= Problem to work on =
Below are some records. Return exactly the lines from the one containing "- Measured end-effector" through the one containing "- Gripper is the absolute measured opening", both included, and only those.

### Dataset extract ###

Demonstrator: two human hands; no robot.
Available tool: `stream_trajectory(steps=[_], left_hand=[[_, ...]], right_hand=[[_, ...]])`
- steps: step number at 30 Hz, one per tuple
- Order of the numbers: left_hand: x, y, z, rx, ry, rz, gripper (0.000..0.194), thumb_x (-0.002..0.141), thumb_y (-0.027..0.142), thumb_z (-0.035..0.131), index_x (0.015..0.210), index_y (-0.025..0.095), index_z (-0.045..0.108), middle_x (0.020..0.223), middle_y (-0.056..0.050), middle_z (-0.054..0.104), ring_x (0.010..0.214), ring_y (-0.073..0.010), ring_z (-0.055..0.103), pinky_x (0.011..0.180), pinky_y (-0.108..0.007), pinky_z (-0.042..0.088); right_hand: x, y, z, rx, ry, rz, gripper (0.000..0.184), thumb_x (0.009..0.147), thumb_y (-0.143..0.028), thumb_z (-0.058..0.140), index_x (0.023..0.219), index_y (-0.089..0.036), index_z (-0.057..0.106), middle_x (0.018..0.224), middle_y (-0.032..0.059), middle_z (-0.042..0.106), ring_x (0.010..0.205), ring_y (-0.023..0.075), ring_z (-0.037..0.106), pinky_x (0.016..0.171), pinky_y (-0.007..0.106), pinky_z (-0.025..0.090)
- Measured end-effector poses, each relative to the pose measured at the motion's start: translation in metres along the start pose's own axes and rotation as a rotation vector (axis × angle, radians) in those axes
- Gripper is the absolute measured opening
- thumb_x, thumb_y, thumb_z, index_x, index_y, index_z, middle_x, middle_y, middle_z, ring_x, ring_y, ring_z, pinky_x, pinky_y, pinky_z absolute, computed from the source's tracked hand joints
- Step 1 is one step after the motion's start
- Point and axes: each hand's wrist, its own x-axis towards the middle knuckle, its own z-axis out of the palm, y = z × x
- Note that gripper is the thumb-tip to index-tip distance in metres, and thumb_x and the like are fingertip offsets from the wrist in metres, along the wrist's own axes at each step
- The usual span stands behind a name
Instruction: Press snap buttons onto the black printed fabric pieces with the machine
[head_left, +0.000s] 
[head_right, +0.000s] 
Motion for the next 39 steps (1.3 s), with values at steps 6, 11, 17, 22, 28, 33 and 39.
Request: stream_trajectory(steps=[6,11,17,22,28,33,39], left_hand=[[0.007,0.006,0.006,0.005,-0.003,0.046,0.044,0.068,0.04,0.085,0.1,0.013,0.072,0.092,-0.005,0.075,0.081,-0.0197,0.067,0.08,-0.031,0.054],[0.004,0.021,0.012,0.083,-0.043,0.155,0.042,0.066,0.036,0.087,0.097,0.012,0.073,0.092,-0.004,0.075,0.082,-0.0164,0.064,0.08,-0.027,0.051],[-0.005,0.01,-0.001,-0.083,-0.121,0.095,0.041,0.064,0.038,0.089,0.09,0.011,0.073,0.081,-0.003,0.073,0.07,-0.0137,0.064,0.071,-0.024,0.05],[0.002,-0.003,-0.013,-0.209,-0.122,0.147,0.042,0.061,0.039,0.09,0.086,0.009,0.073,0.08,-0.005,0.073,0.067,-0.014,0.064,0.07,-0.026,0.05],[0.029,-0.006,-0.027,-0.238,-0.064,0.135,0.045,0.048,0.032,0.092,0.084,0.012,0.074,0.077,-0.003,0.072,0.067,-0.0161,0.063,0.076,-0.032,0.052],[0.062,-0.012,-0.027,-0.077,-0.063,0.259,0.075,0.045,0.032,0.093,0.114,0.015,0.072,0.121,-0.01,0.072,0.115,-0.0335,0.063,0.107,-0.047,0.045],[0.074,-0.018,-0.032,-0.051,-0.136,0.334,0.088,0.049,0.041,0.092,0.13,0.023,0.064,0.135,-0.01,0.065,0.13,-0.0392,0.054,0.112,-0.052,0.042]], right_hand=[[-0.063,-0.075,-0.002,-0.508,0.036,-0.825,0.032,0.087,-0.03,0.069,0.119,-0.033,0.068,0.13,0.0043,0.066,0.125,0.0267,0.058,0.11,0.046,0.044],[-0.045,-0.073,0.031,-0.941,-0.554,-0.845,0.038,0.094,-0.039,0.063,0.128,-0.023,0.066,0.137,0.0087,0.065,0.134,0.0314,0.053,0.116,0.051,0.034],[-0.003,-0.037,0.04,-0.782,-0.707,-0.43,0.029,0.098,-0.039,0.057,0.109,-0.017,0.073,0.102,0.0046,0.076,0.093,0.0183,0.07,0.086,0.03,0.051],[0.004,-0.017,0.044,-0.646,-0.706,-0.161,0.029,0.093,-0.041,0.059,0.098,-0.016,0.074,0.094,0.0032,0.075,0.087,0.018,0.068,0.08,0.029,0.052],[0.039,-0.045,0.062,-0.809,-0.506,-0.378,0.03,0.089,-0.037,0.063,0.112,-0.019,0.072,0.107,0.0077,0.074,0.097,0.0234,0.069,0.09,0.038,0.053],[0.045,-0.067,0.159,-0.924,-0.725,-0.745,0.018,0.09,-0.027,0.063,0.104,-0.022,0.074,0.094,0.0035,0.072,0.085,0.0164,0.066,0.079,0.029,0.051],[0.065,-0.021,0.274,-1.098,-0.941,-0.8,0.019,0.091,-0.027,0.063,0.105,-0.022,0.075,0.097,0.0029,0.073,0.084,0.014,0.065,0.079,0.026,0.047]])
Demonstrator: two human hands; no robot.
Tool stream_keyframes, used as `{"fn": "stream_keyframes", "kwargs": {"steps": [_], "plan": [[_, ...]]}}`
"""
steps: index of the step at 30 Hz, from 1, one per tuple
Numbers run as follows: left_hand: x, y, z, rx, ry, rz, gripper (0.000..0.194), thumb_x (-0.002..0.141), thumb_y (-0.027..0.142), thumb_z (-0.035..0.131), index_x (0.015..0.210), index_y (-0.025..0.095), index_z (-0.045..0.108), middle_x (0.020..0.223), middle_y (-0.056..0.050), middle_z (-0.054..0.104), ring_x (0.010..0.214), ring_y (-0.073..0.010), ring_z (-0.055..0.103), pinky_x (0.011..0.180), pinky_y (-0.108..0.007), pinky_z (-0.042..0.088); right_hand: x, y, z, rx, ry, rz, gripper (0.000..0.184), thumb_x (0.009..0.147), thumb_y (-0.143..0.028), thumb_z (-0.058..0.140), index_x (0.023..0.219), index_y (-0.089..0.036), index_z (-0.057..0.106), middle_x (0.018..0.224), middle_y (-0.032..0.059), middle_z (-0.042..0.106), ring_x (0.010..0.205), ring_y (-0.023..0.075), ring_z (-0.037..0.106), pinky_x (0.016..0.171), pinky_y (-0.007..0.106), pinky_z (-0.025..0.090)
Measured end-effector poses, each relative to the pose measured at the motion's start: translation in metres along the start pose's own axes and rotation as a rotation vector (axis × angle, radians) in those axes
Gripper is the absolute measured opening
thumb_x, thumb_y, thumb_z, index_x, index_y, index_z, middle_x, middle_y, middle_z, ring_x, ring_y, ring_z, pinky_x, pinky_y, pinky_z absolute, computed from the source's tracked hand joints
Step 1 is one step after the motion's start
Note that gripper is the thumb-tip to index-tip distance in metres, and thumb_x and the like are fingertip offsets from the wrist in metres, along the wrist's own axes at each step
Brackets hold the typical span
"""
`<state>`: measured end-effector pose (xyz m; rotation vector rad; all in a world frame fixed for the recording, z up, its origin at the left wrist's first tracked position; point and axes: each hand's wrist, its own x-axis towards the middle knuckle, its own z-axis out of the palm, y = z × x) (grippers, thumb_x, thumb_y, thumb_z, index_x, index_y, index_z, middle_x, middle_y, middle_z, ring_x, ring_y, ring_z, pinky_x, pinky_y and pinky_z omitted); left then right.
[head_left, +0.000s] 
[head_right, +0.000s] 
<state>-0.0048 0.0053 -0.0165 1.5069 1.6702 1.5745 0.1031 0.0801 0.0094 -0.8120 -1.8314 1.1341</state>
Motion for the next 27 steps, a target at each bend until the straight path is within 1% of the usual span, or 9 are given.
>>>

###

= Task output =
- Measured end-effector poses, each relative to the pose measured at the motion's start: translation in metres along the start pose's own axes and rotation as a rotation vector (axis × angle, radians) in those axes
- Gripper is the absolute measured opening

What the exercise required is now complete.